(WHAT YOU WILL DO):
Copy out the full set of records. Keep every word the same.

======== RECORDS TO PROCESS ========

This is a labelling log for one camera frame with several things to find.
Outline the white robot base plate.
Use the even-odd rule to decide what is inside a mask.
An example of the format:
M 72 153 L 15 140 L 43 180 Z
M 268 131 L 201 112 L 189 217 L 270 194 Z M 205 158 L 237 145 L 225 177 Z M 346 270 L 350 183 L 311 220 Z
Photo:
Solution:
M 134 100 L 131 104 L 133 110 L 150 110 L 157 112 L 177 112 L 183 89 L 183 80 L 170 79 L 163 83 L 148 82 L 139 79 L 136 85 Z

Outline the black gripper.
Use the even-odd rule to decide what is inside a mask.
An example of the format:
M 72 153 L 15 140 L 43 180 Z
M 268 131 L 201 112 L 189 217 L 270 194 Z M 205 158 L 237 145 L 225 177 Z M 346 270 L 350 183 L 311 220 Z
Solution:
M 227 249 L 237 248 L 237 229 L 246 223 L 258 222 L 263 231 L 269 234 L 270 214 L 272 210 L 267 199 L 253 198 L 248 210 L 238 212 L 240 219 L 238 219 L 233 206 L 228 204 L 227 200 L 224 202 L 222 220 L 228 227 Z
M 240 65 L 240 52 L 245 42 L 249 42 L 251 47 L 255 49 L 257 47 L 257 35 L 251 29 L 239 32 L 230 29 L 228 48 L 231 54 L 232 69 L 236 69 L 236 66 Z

========

(RESPONSE BOX):
This is a labelling log for one camera frame with several things to find.
Outline the white robot base plate.
Use the even-odd rule to decide what is inside a mask.
An example of the format:
M 72 153 L 15 140 L 43 180 Z
M 268 131 L 201 112 L 189 217 L 270 194 Z M 205 158 L 237 145 L 225 177 Z M 346 270 L 350 183 L 311 220 Z
Photo:
Solution:
M 134 100 L 131 104 L 133 110 L 150 110 L 157 112 L 177 112 L 183 89 L 183 80 L 170 79 L 163 83 L 148 82 L 139 79 L 136 85 Z

Outline the black gripper.
Use the even-odd rule to decide what is inside a mask.
An example of the format:
M 72 153 L 15 140 L 43 180 Z
M 268 131 L 201 112 L 189 217 L 270 194 Z M 205 158 L 237 145 L 225 177 Z M 346 270 L 350 183 L 311 220 Z
Solution:
M 227 249 L 237 248 L 237 229 L 246 223 L 258 222 L 263 231 L 269 234 L 270 214 L 272 210 L 267 199 L 253 198 L 248 210 L 238 212 L 240 219 L 238 219 L 233 206 L 228 204 L 227 200 L 224 202 L 222 220 L 228 227 Z
M 240 65 L 240 52 L 245 42 L 249 42 L 251 47 L 255 49 L 257 47 L 257 35 L 251 29 L 239 32 L 230 29 L 228 48 L 231 54 L 232 69 L 236 69 L 236 66 Z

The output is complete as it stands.